The United States of America has hit a 40-year high inflation rate following Federal Reserve blunders and decisions made by Chairman Jerome Powell.
After the Federal Open Market Committee declared the 75-basis-point rate increase, stock market investors cheered. However, Powell dampened the markets once again during the post-announcement press conference.
Consumers, companies, and investors are all wondering how the Federal Reserve managed to let inflation surge to a four-decade high. And, as Powell lands himself on the MarketWatch 50’s list of the most influential people, three key reasons have come to light.
Critics Poised Then Pounced
Mohamed El-Erian, the chief economic advisor at Allianz, stated Powell’s insistence that skyrocketing inflation would rapidly dissipate is the “worst inflation call” the Fed has ever made.
Other market experts likened the current chairman to the former chair, Arthur Burns, who couldn’t rally under political pressure, causing suffocating inflation in the 1970s.
As an untrained economist, Powell had all eyes on him since the beginning, and the way he will be remembered certainly hangs in the balance.
It could end comparatively well. However, the debate regarding which signs the Fed chose to ignore will continue for decades.
Currently, outside experts, Fed officials, and Powell himself have noted the following three ways inflation managed to reach such a devastating high:
The August 2020 Policy Framework
As the country came out of the major COVID-19 lockdowns, the Fed announced a massive shift — a new policy framework that they wouldn’t let the pandemic stop.
The policy, which the US central bank had been concocting for almost 12 months before the coronavirus, was crafted for a low-inflation world. Thus, it assumed the environment of struggling to get inflation to 2% would continue.
Evidently, the world’s curveballs had other plans. The 20-year-long low-inflation environment did not continue, thwarting the reactionary-based policy shift that caused the Committee to delay the aggressive actions necessary in response to the changing economic climate.
Fed’s Failure to Keep Up With Ever-Changing Economic Outlook
Powell and his colleagues simply failed to keep up with the rapidly altering economic outlook.
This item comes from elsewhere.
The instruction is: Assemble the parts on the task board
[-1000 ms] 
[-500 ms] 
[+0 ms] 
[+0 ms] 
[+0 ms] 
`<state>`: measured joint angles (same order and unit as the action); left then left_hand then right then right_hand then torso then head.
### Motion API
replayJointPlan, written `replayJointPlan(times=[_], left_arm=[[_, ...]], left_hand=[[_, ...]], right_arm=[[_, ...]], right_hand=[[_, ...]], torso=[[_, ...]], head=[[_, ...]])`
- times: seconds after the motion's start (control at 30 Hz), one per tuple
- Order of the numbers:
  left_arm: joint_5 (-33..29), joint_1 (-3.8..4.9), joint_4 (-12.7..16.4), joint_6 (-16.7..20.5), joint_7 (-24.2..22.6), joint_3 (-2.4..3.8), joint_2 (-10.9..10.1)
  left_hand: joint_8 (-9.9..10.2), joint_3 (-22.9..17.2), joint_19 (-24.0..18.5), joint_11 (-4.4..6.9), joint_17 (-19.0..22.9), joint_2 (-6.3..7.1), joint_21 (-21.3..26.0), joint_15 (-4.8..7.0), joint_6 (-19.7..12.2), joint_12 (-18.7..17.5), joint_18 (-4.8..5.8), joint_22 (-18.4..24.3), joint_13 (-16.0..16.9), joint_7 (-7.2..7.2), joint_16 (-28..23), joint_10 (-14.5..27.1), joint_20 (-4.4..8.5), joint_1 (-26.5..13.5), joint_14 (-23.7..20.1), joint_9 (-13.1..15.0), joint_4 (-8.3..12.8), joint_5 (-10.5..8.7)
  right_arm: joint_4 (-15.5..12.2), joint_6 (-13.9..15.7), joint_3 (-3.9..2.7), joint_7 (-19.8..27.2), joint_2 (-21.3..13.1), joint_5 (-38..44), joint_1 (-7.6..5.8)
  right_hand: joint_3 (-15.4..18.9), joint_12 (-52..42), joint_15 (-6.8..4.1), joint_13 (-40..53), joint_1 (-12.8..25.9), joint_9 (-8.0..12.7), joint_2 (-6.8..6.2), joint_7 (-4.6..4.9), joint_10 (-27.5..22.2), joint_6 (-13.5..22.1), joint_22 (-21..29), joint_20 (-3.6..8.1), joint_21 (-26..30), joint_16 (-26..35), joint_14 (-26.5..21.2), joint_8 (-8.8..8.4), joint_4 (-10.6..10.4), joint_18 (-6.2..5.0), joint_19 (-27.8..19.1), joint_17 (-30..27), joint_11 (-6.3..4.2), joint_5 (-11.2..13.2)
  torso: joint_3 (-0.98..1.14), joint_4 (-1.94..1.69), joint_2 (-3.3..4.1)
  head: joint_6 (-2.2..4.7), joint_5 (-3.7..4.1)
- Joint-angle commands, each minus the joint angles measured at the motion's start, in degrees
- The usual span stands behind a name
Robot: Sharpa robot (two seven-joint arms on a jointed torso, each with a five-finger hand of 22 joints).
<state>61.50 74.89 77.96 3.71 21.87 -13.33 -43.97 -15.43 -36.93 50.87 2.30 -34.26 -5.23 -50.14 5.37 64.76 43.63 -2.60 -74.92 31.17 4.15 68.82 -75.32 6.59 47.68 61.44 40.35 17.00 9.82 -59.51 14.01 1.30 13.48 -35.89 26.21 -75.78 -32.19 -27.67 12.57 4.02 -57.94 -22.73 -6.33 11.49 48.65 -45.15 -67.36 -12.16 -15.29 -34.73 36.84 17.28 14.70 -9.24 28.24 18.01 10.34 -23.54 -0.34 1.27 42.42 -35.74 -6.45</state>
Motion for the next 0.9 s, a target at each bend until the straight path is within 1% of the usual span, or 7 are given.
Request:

They were so set on not overreacting that when confronted with rocketing inflation, they dubbed it a “special event.”
The chief economist at Wrightson ICAP, Lou Crandall, says Powell’s previous position at a private-equity firm has made the Fed chair skeptical of forecasts and economic models.
Ultimately, this led him to switch from the Fed’s tried-and-true forecast-reliance mindset to an outcome-based reaction plan. The result? They flailed for footholds on an in-progress landslide.
Forward Guidance Gone Rogue
The forward guidance offered to financial markets in 2020 is what has jilted Federal Reserve officials the most.
Following the 2008 financial crisis, those in bond markets expected the Fed to raise interest rates. However, they gave the market guidance that they weren’t changing course for a while, not raising the benchmark rate until 2016.
Since the pandemic began, the Fed was purchasing $120 billion in mortgage-backed securities and Treasuries to support the economy while keeping interest rates low.
In September 2020, forward guidance told markets that it wouldn’t raise its benchmark until labor conditions reached levels akin to the maximum employment and inflation had hit 2%.
In December 2020, the Committee gave forward guidance that it would maintain this pace until considerable further progress was made toward price stability and employment goals.
And with that, market participants thought it was a clear sign that the Fed wouldn’t consider raising rates until 2022. However, that forward guidance proved too restrictive, prompting a rapid cease of bond purchases just a few days before increasing its benchmark rate in March.
While financial storms come with the Federal Reserve territory, Powell doesn’t believe now is a good time to review the policy framework enacted in 2020.